Hablaré de Rosie, de la Rosie que vivió en un tiempo en que las monjas habían convencido a muchachas la mitad de guapas que ella de que sus cuerpos eran un cruce entre una fosa séptica y una caja fuerte y de que los chicos eran todos unos pervertidos. Una tarde de verano, cuando teníamos unos doce años de edad, antes de que nos diéramos cuenta de que estábamos enamorados, los dos jugamos al «te enseño lo mío si me enseñas lo tuyo». Lo más cerca que yo había estado antes de ver a una mujer desnuda había sido asomándome a algún escote en fotografías en blanco y negro. Y entonces Rosie arrojó su ropa a un rincón, como si le estorbara y giró sobre sí misma bajo la pálida luz del número dieciséis, con los brazos en alto, luminosa, riendo, lo bastante cerca como para rozarla. Sólo de pensarlo se me corta la respiración. Yo era demasiado niño para saber qué quería hacer con ella; no sabía nada de la vida, pero ni la Mona Lisa atravesando el Gran Cañón del Colorado con el Santo Grial en una mano y un boleto ganador de la lotería en la otra me habría parecido tan bella como Rosie en aquel instante.
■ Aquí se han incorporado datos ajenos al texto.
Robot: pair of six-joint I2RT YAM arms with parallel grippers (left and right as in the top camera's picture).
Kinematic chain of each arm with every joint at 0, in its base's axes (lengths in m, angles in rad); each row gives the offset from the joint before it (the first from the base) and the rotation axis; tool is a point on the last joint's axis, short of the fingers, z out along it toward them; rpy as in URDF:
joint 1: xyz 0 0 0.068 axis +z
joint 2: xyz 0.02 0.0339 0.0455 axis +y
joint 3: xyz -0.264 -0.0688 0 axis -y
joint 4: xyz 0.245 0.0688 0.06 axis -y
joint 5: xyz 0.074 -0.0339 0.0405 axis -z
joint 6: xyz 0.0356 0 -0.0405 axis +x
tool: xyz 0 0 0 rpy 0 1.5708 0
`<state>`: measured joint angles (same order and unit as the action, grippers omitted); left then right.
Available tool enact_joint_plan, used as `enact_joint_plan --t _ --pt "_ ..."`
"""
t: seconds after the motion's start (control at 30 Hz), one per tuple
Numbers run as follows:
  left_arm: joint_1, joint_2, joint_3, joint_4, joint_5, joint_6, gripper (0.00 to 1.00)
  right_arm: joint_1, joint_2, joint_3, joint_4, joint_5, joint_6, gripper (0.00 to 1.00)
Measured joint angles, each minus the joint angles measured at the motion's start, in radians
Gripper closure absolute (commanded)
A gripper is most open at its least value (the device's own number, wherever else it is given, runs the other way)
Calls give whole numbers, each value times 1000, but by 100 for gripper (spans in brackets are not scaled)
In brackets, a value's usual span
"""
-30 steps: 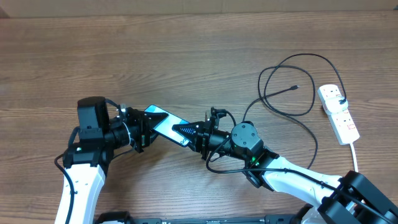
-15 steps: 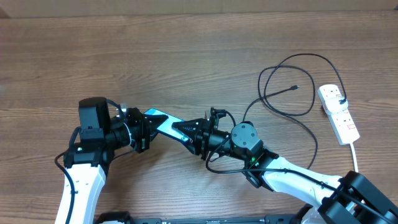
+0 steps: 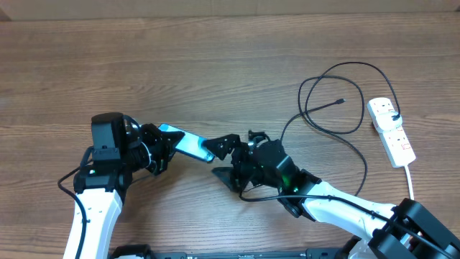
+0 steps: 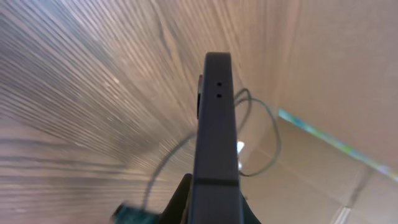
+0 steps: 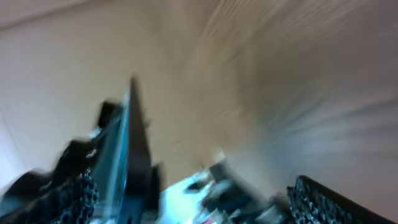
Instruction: Plug charger to phone and switch on socket
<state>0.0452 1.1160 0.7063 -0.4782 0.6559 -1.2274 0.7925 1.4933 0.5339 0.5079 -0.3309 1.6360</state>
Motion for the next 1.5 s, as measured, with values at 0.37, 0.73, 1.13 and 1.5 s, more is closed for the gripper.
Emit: enact_joint_plan --t 0.37,0.73,1.13,1.5 --pt "0 151 0 -29 144 231 96 -16 -19 2 -36 190 -590 0" --pt "0 298 0 -21 275 345 95 -356 -190 228 -797 237 -777 0" --pt "0 298 -1 45 415 349 96 -610 -197 404 -1213 360 -783 0" --pt "-66 298 -8 582 700 133 96 -608 -197 404 -1112 287 -768 0"
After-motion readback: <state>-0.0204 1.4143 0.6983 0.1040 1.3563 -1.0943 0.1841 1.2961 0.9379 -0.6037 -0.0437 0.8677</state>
Kevin dijo en voz baja, mirando al cielo:

– Al principio ni siquiera pensamos que ocurriera nada. Shay y yo nos dimos cuenta de que no te habías levantado (obviamente), pero simplemente pensamos que habrías salido a algún sitio. Luego, mientras estábamos desayunando, la señora Daly entró hecha un basilisco buscándote. Cuando le dijimos que no estabas en casa estuvo a punto de darle una trombosis: Rosie se había llevado todas sus cosas y la señora Daly gritaba que te habías escapado con ella o que la habías secuestrado, la verdad es que no lo recuerdo bien. Papá empezó a chillarle mientras mamá intentaba que bajaran la voz a toda costa antes de que se enteraran los vecinos…

– Vaya panorama… -observé.

La señora Daly es una versión anfetamínica de mi madre.